SIRT1-dependent regulation of mitochondrial metabolism participates in miR-30a-5p-mediated cardiac remodeling post-myocardial infarction.

Abstract

Myocardial infarction-triggered myocardial remodeling is fatal for therapies. The miR-30 family is an essential component of several physiological and pathological processes. Previous studies have proved that the miR-30 family may contribute to regulating myocardial infarction. This study aimed to demonstrate that the combination of miR-30a-5p and mitochondrial metabolism recapitulates the critical features for remodeling post-myocardial infarction. Using gain- and loss-of-function of miR-30a-5p in mice, we found miR-30a-5p is highly expressed in the heart and is reduced in infarcted hearts. Further evidence showed that miR-30a-5p acts as a protective molecule to maintain myocardial remodeling, fibrosis, and mitochondrial structure.
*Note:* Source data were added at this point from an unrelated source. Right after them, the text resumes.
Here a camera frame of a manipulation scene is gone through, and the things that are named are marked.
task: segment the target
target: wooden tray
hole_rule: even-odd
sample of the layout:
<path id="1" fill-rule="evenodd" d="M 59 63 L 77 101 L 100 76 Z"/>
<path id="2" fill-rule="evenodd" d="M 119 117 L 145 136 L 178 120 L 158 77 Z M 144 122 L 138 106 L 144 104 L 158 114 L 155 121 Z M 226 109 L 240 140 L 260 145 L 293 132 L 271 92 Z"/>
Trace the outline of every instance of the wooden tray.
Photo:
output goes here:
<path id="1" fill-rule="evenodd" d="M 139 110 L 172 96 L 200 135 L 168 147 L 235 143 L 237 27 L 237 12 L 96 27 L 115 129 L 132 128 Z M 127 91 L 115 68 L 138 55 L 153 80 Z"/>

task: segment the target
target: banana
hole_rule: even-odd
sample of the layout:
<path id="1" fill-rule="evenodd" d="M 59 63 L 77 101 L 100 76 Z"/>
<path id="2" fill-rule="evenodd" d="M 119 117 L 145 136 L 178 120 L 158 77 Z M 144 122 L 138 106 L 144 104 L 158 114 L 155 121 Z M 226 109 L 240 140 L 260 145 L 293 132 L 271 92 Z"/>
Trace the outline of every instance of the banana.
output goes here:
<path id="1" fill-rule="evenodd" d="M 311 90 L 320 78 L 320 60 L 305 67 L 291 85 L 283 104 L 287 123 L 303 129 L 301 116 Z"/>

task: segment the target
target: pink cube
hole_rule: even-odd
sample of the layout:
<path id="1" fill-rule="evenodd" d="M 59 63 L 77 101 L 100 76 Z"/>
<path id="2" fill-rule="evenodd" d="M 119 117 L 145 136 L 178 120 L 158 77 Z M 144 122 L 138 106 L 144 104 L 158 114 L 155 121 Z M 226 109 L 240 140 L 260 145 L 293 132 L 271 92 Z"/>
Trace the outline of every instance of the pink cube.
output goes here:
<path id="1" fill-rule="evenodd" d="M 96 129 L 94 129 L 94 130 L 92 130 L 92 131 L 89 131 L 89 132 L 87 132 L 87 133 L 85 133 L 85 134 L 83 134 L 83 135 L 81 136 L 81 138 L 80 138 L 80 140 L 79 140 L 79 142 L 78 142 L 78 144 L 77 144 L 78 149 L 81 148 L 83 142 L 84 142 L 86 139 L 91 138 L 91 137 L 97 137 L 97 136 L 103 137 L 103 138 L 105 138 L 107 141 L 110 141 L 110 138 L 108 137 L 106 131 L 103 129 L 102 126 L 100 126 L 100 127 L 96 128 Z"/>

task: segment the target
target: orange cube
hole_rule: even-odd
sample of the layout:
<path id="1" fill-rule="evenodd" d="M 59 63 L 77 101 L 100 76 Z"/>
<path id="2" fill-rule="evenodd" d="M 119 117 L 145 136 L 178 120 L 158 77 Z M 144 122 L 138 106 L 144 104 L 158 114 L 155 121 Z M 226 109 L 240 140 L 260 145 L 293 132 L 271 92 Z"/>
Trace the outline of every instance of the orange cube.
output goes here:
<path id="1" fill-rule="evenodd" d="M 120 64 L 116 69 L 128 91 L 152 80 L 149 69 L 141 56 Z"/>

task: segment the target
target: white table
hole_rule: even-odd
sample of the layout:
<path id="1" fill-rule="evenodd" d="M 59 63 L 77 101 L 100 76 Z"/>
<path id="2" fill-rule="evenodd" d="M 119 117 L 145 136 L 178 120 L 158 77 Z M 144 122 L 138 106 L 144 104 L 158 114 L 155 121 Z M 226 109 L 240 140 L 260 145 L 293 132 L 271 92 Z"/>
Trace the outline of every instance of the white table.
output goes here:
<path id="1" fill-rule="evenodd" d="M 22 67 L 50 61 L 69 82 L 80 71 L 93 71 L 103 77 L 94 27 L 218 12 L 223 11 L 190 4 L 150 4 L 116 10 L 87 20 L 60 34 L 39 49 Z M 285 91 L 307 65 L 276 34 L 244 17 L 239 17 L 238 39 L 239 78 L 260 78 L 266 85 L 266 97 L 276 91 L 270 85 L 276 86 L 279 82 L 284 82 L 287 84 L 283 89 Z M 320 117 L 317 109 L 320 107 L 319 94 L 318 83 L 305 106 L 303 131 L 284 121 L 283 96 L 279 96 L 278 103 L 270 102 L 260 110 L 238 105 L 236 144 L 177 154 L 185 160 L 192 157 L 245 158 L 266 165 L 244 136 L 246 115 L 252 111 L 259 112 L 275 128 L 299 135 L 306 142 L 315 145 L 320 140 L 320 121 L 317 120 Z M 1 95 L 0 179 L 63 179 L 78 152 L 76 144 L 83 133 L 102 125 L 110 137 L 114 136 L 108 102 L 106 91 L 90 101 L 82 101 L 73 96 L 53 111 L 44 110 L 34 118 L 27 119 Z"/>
Mitochondrial function, ATP production, and mitochondrial respiratory chain proteins were positively regulated by miR-30a-5p. Mechanistically, alterations in these properties depend on SIRT1, which modulates miR-30a-5p-regulated mitochondrial metabolism. Remarkably, reactivation of SIRT1 prevented miR-30a-5p deficiency-aggravated myocardial infarction-induced myocardial remodeling. These data identified miR-30a-5p as a critical modulator of mitochondrial function in cardiomyocytes and revealed that the miR-30a-5p-SIRT1-mitochondria network is essential for myocardial infarction-induced cardiac remodeling.